Petits budgets pour gros succès. Depuis plus d'une décennie, la recette Blumhouse fait son effet. Des franchises Paranormal Activity et Insidious au très primé Get Out de Jordan Peele, la société de Jason Blum ne cesse de secouer le monde de l'horreur. Leur dernier film, The Vigil, réalisé par Keith Thomas, débarque dans les salles ce 29 juillet 2020 et s'appuie sur une tradition de la religion juive pour offrir aux spectateurs quelques frissons. Présenté au festival de Gérardmer en début d'année 2020, le long métrage suit Yakov (Dave Davis), un jeune homme ayant tourné le dos à la communauté hassidique, mais qui accepte, pour des raisons financières, une mission de shomer (dans la culture juive, le shomer reste près du corps d'une personne décédée le temps d'une nuit, NDLR). Seul et isolé avec ce cadavre recouvert d'un drap blanc, Yakov n'aura d'autre choix que de se confrontrer à un démon venu du passé et à ses peurs les plus profondes.

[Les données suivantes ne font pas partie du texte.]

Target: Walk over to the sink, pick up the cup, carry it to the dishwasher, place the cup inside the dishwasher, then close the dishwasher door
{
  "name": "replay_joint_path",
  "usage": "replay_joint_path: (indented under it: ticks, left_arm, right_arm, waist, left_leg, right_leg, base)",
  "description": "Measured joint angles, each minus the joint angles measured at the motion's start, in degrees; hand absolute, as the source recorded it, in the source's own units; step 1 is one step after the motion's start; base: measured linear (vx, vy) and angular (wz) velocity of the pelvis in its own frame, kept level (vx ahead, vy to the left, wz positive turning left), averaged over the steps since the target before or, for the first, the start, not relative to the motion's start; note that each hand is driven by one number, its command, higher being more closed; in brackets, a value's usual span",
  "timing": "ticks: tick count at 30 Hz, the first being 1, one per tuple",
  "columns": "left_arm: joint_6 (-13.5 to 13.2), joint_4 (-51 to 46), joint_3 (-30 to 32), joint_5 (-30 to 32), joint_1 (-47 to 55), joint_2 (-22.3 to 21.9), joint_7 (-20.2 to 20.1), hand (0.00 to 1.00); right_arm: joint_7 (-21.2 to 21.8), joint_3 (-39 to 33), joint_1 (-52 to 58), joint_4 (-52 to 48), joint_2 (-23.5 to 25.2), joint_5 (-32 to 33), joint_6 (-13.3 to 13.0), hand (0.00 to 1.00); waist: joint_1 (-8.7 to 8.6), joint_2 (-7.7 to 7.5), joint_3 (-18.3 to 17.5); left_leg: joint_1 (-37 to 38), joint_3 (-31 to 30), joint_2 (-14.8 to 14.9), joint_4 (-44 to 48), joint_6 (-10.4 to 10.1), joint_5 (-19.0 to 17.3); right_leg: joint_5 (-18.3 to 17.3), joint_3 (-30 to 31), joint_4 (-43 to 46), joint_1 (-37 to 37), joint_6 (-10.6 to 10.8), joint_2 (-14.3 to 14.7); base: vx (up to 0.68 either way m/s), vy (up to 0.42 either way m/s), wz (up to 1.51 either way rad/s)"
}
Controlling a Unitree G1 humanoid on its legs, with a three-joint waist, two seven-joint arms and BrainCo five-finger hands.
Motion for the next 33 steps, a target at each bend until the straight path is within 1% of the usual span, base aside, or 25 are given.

Une plongée dans la culture juive
Avec son tout premier long métrage, Keith Thomas souhaitait "faire quelque chose de différent, qui n'a jamais été fait auparavant". Il est vrai, qu'à quelques exceptions près, la culture juive est peu traitée dans le cinéma de genre. Né d'une mère croyante et d'un père athée, le cinéaste ne s'est intéressé au Judaïsme qu'après le lycée. C'est en lisant de nombreux textes qu'il a découvert le rôle du shomer. "Rester seul dans une pièce avec, pour seule compagnie, un corps sans vie, c'est l'idée parfaite pour un film d'horreur", s'amuse-t-il. Pour aborder ce sujet, il s'est informé auprès de plusieurs membres de la communauté juive : "Je connais quelques shomers et, bien sûr, ils ne trouvent pas ça terrifiant. Ils doivent prier toute la nuit et ne peuvent pas bouger, ni aller aux toilettes, par respect pour le mort."
De l'écriture du scénario au plateau de tournage, la mise en chantier de The Vigil a été plutôt rapide. "J'ai conçu le scénario en trois mois, je l'ai peaufiné pendant six mois et quatre mois plus tard, j'étais derrière la caméra pendant dix-huit jours", explique Keith Thomas. Véritable huis clos, le film repose principalement sur les épaules de son acteur principal, Dave Davis, qui incarne Yakov, le veilleur. "Quand je l'ai vu pour la première fois, j'ai su que c'était lui, se remémore le metteur en scène. Il avait un vrai équilibre, entre force et fragilité, qui était nécessaire au film. De plus, ce n'est pas un rôle très bavard, alors il me fallait un comédien qui soit expressif, que l'on puisse lire la peur sur son visage." Pendant trois semaines, Dave Davis a étudié de nombreux rites auprès de la communauté, au point même de se fondre dans la masse passé quelques jours.
Un monstre réaliste
Pour lui faire face, le réalisateur devait trouver une entité, un monstre. Une tâche plus compliquée qu'il n'y paraît car "la religion juive contient peu de démons". C'est finalement en la présence du Mazik - qui signifie "destructeur" en hébreux - que Keith Thomas a trouvé son inspiration. À l'écran, il le voulait le plus réaliste possible. "J'ai imaginé son apparence, mais je voulais utiliser le moins d'effets numériques possible. Il n'y a que deux plans en CGI dans le film. J'ai même essayé de trouver un acteur qui puisse tourner sa tête à 180°, en vain", précise-t-il. Pour instaurer un vrai climat de peur, le cinéaste mise plus sur le silence et l'attente que les jumpscares. "Le plus important, pour moi, c'est le moment de flottement, où l'on fait durer la tension. C'est comme la lente montée d'un manège à sensations fortes."
Après The Vigil, Keith Thomas s'attaquera à un nouveau projet et pas des moindres : une nouvelle adaptation de Charlie, roman de Stephen King, publié en 1980, et déjà adapté au cinéma quatre ans plus tard avec Drew Barrymore dans le rôle-titre."Lorsque Blumhouse a vu The Vigil à Toronto, ils m'ont proposé cette offre et je ne pouvais pas refuser", se réjouit-il. Le scénario est écrit par Scott Teems, qui signe la suite Halloween Kills, au cinéma en octobre 2021, et se voudra plus fidèle au livre que la première version. "Je suis impatient et c'est un film qui s'appelle Firestarter, alors attendez-vous à voir des gens brûler vifs (rires)."
Propos recueillis à Gérardmer le 1er février 2020.